### What to produce
The expected reply is all of the data, returned exactly.

BEGIN

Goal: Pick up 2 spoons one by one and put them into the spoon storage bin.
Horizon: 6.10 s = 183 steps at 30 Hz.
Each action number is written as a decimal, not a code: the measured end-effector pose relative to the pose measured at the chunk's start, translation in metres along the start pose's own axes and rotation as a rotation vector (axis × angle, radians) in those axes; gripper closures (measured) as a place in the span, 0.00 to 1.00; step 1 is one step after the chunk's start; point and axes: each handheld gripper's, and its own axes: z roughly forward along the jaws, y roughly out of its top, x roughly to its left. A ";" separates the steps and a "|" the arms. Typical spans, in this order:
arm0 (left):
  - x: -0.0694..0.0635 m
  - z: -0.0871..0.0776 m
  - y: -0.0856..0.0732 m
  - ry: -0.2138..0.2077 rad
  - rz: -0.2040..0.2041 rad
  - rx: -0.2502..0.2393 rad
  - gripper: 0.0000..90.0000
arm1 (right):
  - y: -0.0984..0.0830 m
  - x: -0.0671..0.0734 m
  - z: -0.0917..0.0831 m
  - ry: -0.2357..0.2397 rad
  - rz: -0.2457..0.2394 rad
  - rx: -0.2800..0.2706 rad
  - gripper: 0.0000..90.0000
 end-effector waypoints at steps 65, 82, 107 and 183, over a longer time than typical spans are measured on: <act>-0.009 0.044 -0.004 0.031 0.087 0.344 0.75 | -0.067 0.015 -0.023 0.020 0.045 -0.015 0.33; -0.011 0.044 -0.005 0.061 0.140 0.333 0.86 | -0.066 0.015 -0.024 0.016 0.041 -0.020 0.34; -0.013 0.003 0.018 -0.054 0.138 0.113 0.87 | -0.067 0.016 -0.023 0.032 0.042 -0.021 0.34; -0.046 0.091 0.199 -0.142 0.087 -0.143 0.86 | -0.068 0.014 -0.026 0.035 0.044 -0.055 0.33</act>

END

### Reply to the task
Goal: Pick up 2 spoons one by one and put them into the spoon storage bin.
Horizon: 6.10 s = 183 steps at 30 Hz.
Each action number is written as a decimal, not a code: the measured end-effector pose relative to the pose measured at the chunk's start, translation in metres along the start pose's own axes and rotation as a rotation vector (axis × angle, radians) in those axes; gripper closures (measured) as a place in the span, 0.00 to 1.00; step 1 is one step after the chunk's start; point and axes: each handheld gripper's, and its own axes: z roughly forward along the jaws, y roughly out of its top, x roughly to its left. A ";" separates the steps and a "|" the arms. Typical spans, in this order:
arm0 (left):
  - x: -0.0694..0.0635 m
  - z: -0.0871..0.0776 m
  - y: -0.0856..0.0732 m
  - ry: -0.2138..0.2077 rad
  - rz: -0.2040..0.2041 rad
  - rx: -0.2502..0.2393 rad
  - gripper: 0.0000..90.0000
arm1 (right):
  - y: -0.0984..0.0830 m
  - x: -0.0671..0.0734 m
  - z: -0.0917..0.0831 m
  - ry: -0.2357..0.2397 rad
  - rz: -0.2457..0.2394 rad
  - rx: -0.2800..0.2706 rad
  - gripper: 0.0000..90.0000
 end-effector waypoints at steps 65, 82, 107 and 183, over a longer time than typical spans are measured on: <act>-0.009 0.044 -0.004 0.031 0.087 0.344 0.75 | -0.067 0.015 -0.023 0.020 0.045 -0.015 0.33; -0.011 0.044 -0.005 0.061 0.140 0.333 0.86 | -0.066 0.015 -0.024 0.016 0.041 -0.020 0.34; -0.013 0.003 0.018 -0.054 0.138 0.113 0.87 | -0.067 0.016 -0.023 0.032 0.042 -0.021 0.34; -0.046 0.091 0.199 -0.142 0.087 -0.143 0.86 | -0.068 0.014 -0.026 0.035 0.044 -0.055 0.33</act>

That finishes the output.